The church will hold a Mass of Thanksgiving at 3 p.m. Sept. 7, followed by an hors d’oeuvres reception and program in the parish hall, 605 Hewitt Ave. A video history of the church also will be presented. Two of its oldest members, Joseph Biss and Stella Duskey, will be recognized, and Prime Bishop Anthony Mikovsky and two former pastors, Bishop John Mack, now at the Buffalo-Pittsburgh Diocese, and the Rev. Felix Pyzowski will attend.
Holy Trinity is part of the Polish National Catholic Church, a reformed denomination that formed in the United States following a dispute with the Roman Catholic Church over ownership of church property.
A movement to establish independent parishes began to flourish in Polish-American Catholic communities, such as Buffalo, Cleveland and Scranton, in the late 1890s. In 1898, the leader of the movement, the Rev. Francis Hodur, was excommunicated by the Roman Catholic Church. Six years later, PNCC held its first General Synod in Scranton.
According to the Polish Genealogical Society of America, about 1 million Poles immigrated to the United States before World War I. In Washington, many settled near the Tyler Tube Works and Washington Tin Plate Mill, where they found employment.
The Rev. Mark Swoger of Holy Trinity said that for many immigrants, “faith was so integral to their identity because they were leaving their country.”
The first mention of the formation of the Holy Trinity parish was in 1907, with its first Mass held in 1914 at the Polish Club.

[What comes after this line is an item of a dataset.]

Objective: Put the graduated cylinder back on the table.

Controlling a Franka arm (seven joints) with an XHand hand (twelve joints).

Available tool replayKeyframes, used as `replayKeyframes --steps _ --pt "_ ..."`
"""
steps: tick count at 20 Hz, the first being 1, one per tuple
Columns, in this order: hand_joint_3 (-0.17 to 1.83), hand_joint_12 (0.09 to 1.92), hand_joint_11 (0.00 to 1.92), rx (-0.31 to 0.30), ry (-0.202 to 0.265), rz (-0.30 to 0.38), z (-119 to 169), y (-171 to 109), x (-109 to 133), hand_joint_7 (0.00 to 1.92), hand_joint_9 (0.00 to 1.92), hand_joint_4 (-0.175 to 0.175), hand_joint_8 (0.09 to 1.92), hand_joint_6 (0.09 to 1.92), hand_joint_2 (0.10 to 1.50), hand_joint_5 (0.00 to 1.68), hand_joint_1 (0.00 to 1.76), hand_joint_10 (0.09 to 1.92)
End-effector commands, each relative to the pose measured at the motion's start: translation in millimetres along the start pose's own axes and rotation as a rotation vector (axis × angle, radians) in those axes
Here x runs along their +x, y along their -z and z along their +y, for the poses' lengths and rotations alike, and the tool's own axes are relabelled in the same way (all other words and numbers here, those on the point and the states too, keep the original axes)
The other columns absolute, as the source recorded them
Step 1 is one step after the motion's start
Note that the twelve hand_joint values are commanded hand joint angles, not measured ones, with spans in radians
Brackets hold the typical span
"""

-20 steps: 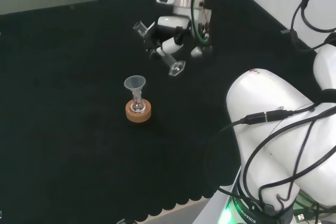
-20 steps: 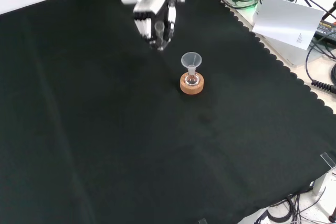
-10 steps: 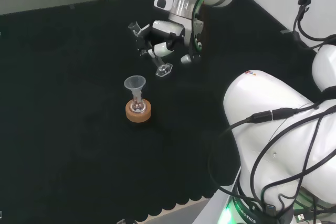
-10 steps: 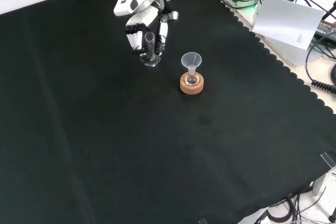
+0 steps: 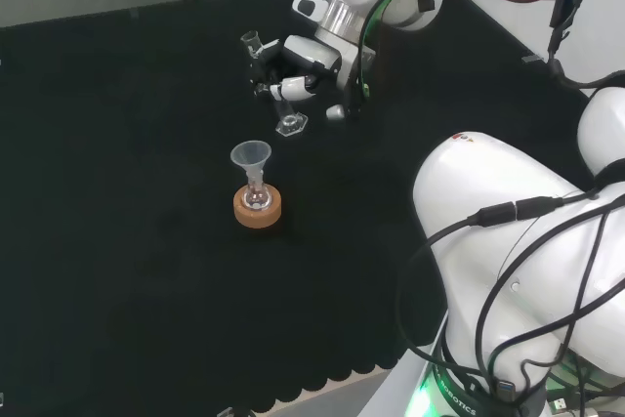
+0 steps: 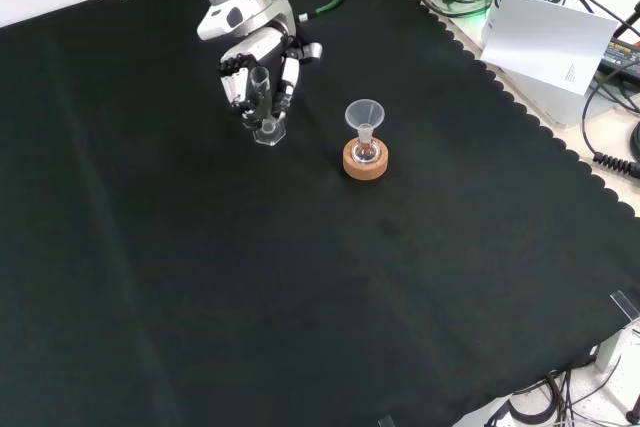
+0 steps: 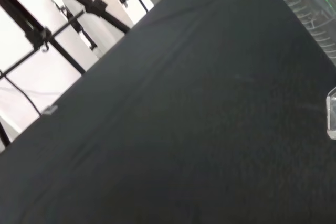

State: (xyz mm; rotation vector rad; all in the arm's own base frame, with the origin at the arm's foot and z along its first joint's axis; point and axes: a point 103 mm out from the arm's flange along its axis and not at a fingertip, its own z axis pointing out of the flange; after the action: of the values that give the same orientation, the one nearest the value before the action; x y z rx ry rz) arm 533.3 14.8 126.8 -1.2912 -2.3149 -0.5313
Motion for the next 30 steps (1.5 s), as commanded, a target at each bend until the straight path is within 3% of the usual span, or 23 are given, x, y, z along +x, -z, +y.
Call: replayKeyframes --steps 1,9,19,30 --pt "0.0 0.69 1.34 -0.066 0.012 0.053 16 -12 -13 1.18 1.43 -0.139 0.35 1.07 1.14 0.95 1.13 0.09" --pt "0.0 0.69 1.33 -0.109 0.035 0.081 30 -23 -19 1.17 1.42 -0.142 0.35 1.08 1.14 0.94 1.13 0.09" --pt "0.0 0.7 1.3 -0.157 0.024 0.121 33 -35 -29 1.13 1.38 -0.139 0.35 1.08 1.15 0.94 1.13 0.09" --pt "0.0 0.78 1.22 -0.16 0.023 0.136 36 -41 -33 0.97 1.33 -0.135 0.53 1.13 1.16 0.91 1.12 0.09"
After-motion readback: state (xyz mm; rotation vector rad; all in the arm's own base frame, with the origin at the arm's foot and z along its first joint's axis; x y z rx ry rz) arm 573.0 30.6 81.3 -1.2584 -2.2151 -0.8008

By then, construction of the original church building was under way. Property had been secured in an area of Canton Township known as Woodland Park. The frame structure – records show its foundation was dug by hand by men of the church – was built at 147 Griffith Ave. with an adjacent rectory and property for a church cemetery.

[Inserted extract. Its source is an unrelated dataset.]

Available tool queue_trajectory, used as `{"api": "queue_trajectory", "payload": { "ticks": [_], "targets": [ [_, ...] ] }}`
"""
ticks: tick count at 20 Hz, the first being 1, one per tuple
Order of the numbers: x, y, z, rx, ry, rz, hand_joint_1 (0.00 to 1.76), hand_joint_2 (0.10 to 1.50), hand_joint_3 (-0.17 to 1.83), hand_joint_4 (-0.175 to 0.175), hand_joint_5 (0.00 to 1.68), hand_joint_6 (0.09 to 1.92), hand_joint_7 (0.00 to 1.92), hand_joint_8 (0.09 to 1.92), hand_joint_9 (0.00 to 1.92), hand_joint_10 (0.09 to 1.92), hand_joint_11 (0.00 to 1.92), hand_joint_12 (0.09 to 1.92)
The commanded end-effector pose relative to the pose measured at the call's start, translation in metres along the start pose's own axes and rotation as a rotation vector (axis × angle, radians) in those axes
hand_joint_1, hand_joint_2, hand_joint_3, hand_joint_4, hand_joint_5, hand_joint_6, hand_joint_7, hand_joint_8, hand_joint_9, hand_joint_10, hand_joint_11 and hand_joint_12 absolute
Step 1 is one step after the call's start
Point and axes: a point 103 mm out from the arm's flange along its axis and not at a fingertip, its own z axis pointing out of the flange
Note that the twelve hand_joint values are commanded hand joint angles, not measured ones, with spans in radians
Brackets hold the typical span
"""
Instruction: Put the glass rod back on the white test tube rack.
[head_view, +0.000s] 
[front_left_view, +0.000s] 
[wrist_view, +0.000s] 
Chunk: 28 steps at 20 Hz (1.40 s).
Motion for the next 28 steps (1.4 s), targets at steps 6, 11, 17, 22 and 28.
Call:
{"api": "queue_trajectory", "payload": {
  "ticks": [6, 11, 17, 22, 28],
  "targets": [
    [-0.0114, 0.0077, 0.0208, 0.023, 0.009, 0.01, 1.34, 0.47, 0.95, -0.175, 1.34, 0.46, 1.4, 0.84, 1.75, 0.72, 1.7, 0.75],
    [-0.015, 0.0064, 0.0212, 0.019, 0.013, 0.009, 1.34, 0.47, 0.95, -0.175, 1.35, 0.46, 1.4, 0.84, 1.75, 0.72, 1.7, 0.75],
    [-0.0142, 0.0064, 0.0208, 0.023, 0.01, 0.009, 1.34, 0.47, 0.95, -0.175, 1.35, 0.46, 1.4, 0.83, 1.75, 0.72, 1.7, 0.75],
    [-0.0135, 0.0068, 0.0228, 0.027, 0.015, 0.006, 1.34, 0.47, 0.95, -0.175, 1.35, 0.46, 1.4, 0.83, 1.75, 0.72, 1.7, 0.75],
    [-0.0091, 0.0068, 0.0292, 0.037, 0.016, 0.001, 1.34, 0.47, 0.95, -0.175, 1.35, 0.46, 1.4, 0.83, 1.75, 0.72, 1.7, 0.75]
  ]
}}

Hodur dedicated the building in 1915. Photographs from that day show the church decorated with banners, greenery and flowers, with worshipers dressed in their Sunday best lined up outside to welcome him.
Fifty years later, the church’s interior was renovated, and the exterior was bricked. Eventually, the congregation decided to build a new church. A portion of the former Malone Farm was purchased to construct the current building at the intersection of Malone Ridge Road and Hewitt Avenue.

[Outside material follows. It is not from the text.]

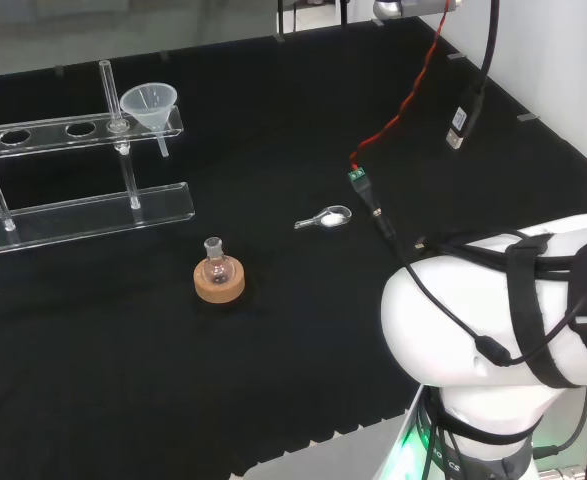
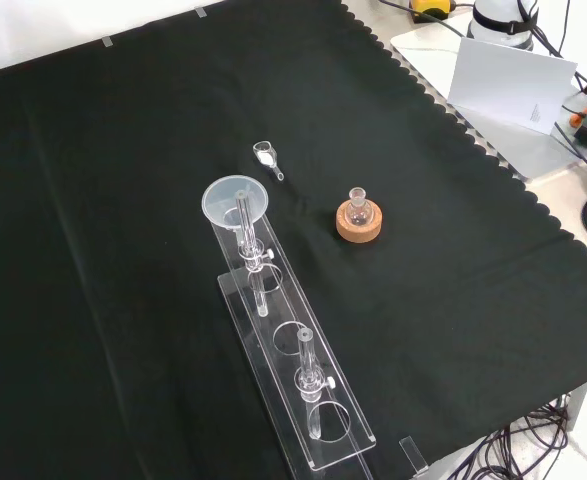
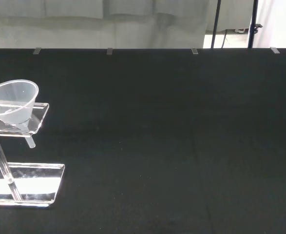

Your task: Pick up the funnel from the transparent funnel stand.

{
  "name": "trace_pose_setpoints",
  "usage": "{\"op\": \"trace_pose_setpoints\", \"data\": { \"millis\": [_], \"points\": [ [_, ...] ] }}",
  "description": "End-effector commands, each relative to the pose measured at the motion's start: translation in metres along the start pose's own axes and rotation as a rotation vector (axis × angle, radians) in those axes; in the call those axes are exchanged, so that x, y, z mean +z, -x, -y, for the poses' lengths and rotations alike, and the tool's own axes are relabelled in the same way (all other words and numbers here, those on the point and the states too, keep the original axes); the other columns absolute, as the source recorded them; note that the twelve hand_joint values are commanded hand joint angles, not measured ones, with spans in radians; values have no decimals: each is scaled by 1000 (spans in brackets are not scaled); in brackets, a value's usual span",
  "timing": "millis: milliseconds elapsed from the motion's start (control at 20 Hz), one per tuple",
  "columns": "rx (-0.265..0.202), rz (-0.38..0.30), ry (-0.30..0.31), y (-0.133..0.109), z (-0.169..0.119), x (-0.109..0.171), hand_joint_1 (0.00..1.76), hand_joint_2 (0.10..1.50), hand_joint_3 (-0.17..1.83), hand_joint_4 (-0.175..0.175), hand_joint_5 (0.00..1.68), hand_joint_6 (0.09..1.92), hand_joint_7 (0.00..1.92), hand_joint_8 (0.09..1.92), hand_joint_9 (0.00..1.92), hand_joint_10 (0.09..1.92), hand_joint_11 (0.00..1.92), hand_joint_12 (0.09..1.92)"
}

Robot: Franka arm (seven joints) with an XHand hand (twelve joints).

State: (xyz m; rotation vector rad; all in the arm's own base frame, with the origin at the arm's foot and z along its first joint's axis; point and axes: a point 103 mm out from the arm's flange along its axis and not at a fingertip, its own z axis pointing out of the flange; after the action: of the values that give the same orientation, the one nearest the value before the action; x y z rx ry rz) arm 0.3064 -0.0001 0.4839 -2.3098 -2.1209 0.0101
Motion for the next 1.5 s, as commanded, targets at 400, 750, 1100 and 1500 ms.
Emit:
{"op": "trace_pose_setpoints", "data": {
  "millis": [400,750,1100,1500],
  "points": [
    [-92,-4,8,-21,-43,2,151,590,238,92,0,87,0,87,0,87,0,87],
    [-156,4,60,-56,-85,3,175,623,167,83,0,87,0,87,0,87,0,87],
    [-201,28,63,-81,-123,3,199,634,151,81,0,87,0,87,0,87,0,87],
    [-249,12,31,-91,-155,5,218,648,147,82,0,87,0,87,0,87,0,87]
  ]
}}
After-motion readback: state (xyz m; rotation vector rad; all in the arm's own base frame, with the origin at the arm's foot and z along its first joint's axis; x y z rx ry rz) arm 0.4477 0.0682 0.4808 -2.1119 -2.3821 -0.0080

That building was dedicated in 1989, with a social hall added in 1997.
Today, the congregation has more than 150 adult members and is growing. One sign of that growth is the sound of babies crying on Sunday morning, noted Elaine Micco, adding, “It’s wonderful.”
Around Christmas, the kitchen in the original church was used to make 2,700 pounds of hard tack candy to sell. Today, the church holds a nine-week Friday fish fry during Lent. The kitchen operates as a well-oiled machine during that time, said Tom Sikora, partly because the congregation has done it for so many years. The fundraiser enables the church to operate its vacation Bible school, send children to camp and perform outreach projects, such as providing meals to local firefighters and at Washington Christian Outreach.
Since its formation in the United States, the Polish National Catholic Church has sent missionaries to Poland and other parts of the world to establish parishes. Because they believe Masses should be celebrated in the language of the people, Spanish is spoken in churches in Florida and Texas.
The denomination retains the same sacraments as the Roman Catholic Church, but local parishes own their own property and select their own parish priests, and priests are permitted to marry.
Swoger is a former Roman Catholic priest who left that denomination to marry. He and his wife, Miriam, have three children.
Family, members of the parish committee said, is what led these new Americans to form the church, work so hard for it and pass on a desire to keep the family atmosphere alive today.
“It’s been an interesting journey,” Mary Ann Pyzowski said.